Your task is to quote the records from their first line through the line containing "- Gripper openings", with nothing added or left out.

>>>

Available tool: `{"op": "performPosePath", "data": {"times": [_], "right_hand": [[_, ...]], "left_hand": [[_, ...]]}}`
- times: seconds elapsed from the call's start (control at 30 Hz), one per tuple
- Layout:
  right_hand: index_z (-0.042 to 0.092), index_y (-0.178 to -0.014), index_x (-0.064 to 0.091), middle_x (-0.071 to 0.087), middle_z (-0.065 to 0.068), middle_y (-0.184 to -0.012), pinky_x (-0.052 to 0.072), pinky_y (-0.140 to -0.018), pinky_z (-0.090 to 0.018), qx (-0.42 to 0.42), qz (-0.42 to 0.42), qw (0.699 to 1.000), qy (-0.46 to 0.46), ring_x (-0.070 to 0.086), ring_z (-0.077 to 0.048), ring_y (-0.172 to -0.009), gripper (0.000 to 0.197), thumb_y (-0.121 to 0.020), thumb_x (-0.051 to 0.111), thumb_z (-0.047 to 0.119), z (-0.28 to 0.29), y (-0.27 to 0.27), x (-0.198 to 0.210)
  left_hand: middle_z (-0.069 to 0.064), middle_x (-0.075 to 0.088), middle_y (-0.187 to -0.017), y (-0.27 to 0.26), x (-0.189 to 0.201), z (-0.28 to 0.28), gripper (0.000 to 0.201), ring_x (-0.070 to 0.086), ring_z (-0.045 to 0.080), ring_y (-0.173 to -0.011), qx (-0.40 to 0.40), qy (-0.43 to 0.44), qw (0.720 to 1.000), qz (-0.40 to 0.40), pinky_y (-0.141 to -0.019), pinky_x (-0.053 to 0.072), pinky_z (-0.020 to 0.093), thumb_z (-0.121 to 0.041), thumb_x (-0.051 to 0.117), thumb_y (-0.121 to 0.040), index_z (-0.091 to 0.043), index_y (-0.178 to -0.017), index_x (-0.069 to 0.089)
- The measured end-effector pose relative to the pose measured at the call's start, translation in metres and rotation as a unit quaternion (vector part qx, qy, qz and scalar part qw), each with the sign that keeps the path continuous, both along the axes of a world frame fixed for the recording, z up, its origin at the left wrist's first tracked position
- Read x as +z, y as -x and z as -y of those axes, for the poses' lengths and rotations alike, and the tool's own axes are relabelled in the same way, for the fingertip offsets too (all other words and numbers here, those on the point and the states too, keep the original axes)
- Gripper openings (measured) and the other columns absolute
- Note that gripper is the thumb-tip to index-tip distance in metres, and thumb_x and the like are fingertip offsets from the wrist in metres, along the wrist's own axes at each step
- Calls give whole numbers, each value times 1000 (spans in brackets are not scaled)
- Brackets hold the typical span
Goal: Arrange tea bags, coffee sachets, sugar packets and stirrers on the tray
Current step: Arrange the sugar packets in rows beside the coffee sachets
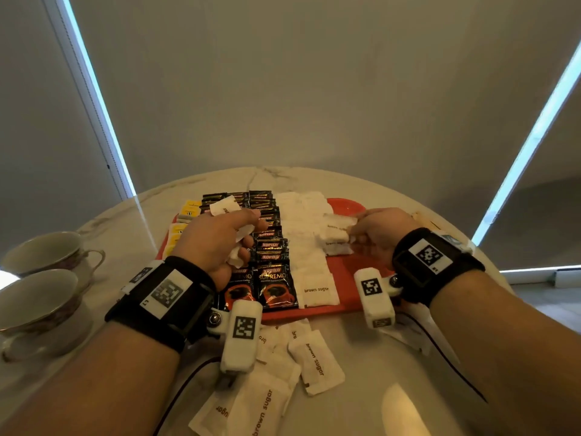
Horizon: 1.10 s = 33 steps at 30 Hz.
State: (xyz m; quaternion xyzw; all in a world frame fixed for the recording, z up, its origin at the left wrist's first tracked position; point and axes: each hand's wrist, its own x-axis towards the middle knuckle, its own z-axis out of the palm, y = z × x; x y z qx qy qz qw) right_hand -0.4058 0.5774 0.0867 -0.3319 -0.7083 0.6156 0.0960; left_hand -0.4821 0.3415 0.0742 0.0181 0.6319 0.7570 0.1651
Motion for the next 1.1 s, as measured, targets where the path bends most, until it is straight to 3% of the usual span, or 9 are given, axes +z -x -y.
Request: {"op": "performPosePath", "data": {"times": [0.13, 0.23, 0.33, 0.47, 0.6, 0.73, 0.87, 0.97, 1.1], "right_hand": [[-2, -105, 66, 71, -18, -94, 52, -87, -36, 3, 76, 997, -27, 61, -23, -71, 16, -89, 66, -7, -7, -8, -5], [-3, -110, 65, 71, -23, -111, 55, -93, -39, 3, 91, 995, -39, 64, -27, -85, 21, -89, 65, -9, -6, -8, -4], [-3, -111, 67, 71, -22, -112, 55, -100, -44, 16, 106, 993, -51, 67, -29, -89, 21, -90, 66, -6, -1, -7, -1], [0, -108, 69, 71, -23, -111, 56, -98, -49, 22, 106, 992, -71, 72, -33, -101, 19, -89, 71, -2, 0, -6, 1], [10, -97, 69, 69, -20, -109, 59, -93, -42, 19, 78, 996, -38, 63, -25, -91, 16, -93, 64, -5, -1, -6, 0], [11, -92, 67, 67, -16, -100, 58, -78, -35, 5, 54, 998, -24, 61, -21, -80, 18, -96, 58, -4, -1, -7, -4], [9, -91, 67, 65, -15, -89, 54, -78, -38, -1, 13, 999, -36, 59, -23, -73, 14, -93, 60, -3, 1, -6, -5], [-1, -101, 68, 60, -12, -81, 50, -66, -30, 5, -10, 1000, -10, 55, -18, -67, 12, -94, 58, -4, 9, -4, -4], [-5, -111, 64, 60, -11, -81, 55, -70, -30, 38, 20, 999, 31, 59, -18, -69, 16, -98, 60, 1, 20, -2, -2]], "left_hand": [[7, 74, -88, 0, 0, 0, 21, 50, 7, -46, -4, -2, 1000, 8, -35, 38, 19, -19, 73, -95, -5, -111, 71], [6, 75, -86, 0, 1, 2, 20, 50, 7, -45, -4, -6, 1000, 10, -35, 37, 19, -19, 72, -96, -6, -112, 70], [6, 76, -86, -1, 2, 2, 16, 51, 8, -48, 0, -8, 1000, 9, -36, 38, 19, -17, 71, -96, -7, -109, 70], [6, 77, -85, -4, 5, 3, 10, 52, 9, -54, 5, -6, 1000, 6, -38, 39, 19, -16, 71, -96, -9, -104, 70], [6, 77, -84, -3, 6, 3, 10, 52, 9, -53, 7, -6, 1000, 7, -38, 39, 19, -16, 71, -96, -9, -104, 69], [6, 77, -84, -3, 6, 3, 9, 52, 10, -54, 8, -4, 1000, 9, -38, 39, 19, -16, 71, -97, -10, -102, 69], [9, 78, -91, -4, 5, 3, 8, 52, 10, -54, 8, -2, 1000, 15, -38, 39, 19, -16, 69, -97, -10, -102, 69], [13, 78, -99, -6, 7, 2, 6, 52, 11, -55, 3, -7, 1000, 23, -38, 39, 19, -12, 62, -98, -8, -101, 66], [16, 78, -88, -9, 8, 2, 23, 54, 14, -51, -14, -55, 997, 48, -37, 40, 20, -5, 46, -96, -6, -118, 55]]}}
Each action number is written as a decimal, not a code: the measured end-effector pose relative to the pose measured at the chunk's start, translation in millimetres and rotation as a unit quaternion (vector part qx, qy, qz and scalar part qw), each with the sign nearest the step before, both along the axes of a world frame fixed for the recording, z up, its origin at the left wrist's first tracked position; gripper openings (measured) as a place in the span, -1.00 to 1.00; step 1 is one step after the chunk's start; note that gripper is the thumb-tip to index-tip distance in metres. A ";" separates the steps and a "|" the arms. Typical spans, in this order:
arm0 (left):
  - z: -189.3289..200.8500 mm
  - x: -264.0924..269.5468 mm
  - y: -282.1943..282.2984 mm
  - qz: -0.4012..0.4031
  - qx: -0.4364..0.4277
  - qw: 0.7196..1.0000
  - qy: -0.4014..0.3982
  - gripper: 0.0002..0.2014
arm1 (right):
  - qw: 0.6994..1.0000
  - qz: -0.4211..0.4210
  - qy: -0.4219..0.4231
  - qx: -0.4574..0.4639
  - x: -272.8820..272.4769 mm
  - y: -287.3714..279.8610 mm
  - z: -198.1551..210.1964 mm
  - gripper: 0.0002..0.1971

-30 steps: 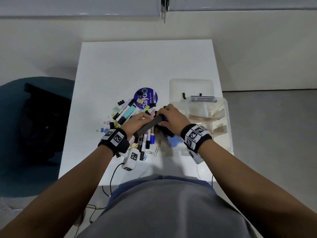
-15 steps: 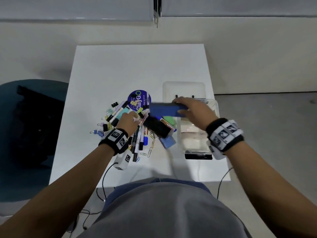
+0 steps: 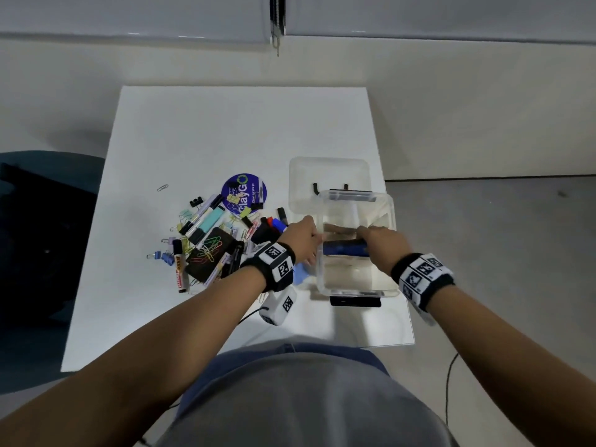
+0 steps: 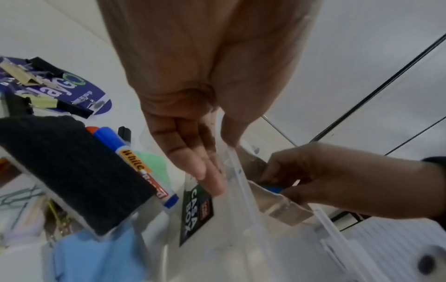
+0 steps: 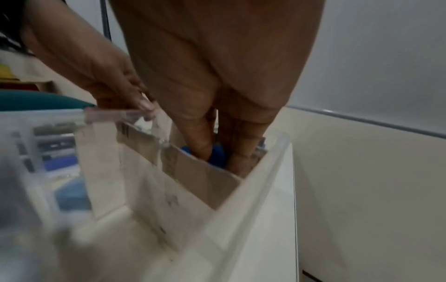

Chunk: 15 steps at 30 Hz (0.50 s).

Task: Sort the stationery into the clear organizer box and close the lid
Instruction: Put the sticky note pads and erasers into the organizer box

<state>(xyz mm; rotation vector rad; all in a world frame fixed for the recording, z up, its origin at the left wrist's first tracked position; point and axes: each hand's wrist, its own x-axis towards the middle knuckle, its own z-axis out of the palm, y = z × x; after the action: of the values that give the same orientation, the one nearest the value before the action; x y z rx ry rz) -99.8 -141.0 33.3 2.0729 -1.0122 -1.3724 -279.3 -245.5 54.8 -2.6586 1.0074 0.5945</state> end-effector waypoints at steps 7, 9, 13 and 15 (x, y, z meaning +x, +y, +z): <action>-5.4 2.6 -0.5 0.007 0.013 0.999 0.036 -0.72 | 0.991 0.037 0.130 0.020 13.8 -7.2 -19.7 -0.75; -5.1 3.0 0.0 0.006 0.011 0.999 0.035 -0.73 | 0.989 0.026 0.145 0.008 21.8 -1.8 -16.4 -0.74; -6.0 3.9 1.0 0.005 -0.001 0.999 0.034 -0.73 | 0.993 0.004 0.108 0.056 35.2 10.2 -18.0 -0.71; -6.4 3.5 1.0 0.004 -0.002 1.000 0.030 -0.73 | 0.990 -0.004 0.105 0.098 44.5 8.0 -21.9 -0.73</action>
<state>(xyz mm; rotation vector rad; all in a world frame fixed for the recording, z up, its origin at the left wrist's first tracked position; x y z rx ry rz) -96.4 -140.0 26.9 2.0184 -0.9808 -1.4196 -234.9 -237.5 32.9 -2.4562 0.9575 0.9363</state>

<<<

- [Task answer]
Available tool: `{"op": "performPosePath", "data": {"times": [_], "right_hand": [[_, ...]], "left_hand": [[_, ...]]}}`
- times: seconds elapsed from the call's start (control at 30 Hz), one per tuple
- Layout:
  right_hand: index_z (-0.042 to 0.092), index_y (-0.178 to -0.014), index_x (-0.064 to 0.091), middle_x (-0.071 to 0.087), middle_z (-0.065 to 0.068), middle_y (-0.184 to -0.012), pinky_x (-0.052 to 0.072), pinky_y (-0.140 to -0.018), pinky_z (-0.090 to 0.018), qx (-0.42 to 0.42), qz (-0.42 to 0.42), qw (0.699 to 1.000), qy (-0.46 to 0.46), ring_x (-0.070 to 0.086), ring_z (-0.077 to 0.048), ring_y (-0.172 to -0.009), gripper (0.000 to 0.197), thumb_y (-0.121 to 0.020), thumb_x (-0.051 to 0.111), thumb_z (-0.047 to 0.119), z (-0.28 to 0.29), y (-0.27 to 0.27), x (-0.198 to 0.210)
  left_hand: middle_z (-0.069 to 0.064), middle_x (-0.075 to 0.088), middle_y (-0.187 to -0.017), y (-0.27 to 0.26), x (-0.189 to 0.201), z (-0.28 to 0.28), gripper (0.000 to 0.201), ring_x (-0.070 to 0.086), ring_z (-0.045 to 0.080), ring_y (-0.173 to -0.011), qx (-0.40 to 0.40), qy (-0.43 to 0.44), qw (0.720 to 1.000), qz (-0.40 to 0.40), pinky_y (-0.141 to -0.019), pinky_x (-0.053 to 0.072), pinky_z (-0.020 to 0.093), thumb_z (-0.121 to 0.041), thumb_x (-0.051 to 0.117), thumb_y (-0.121 to 0.040), index_z (-0.091 to 0.043), index_y (-0.178 to -0.017), index_x (-0.069 to 0.089)
- The measured end-effector pose relative to the pose measured at the call's start, translation in metres and rotation as a unit quaternion (vector part qx, qy, qz and scalar part qw), each with the sign that keeps the path continuous, both along the axes of a world frame fixed for the recording, z up, its origin at the left wrist's first tracked position
- Read x as +z, y as -x and z as -y of those axes, for the poses' lengths and rotations alike, and the tool's own axes are relabelled in the same way, for the fingertip offsets too (all other words and numbers here, those on the point and the states too, keep the original axes)
- Gripper openings (measured) and the other columns absolute

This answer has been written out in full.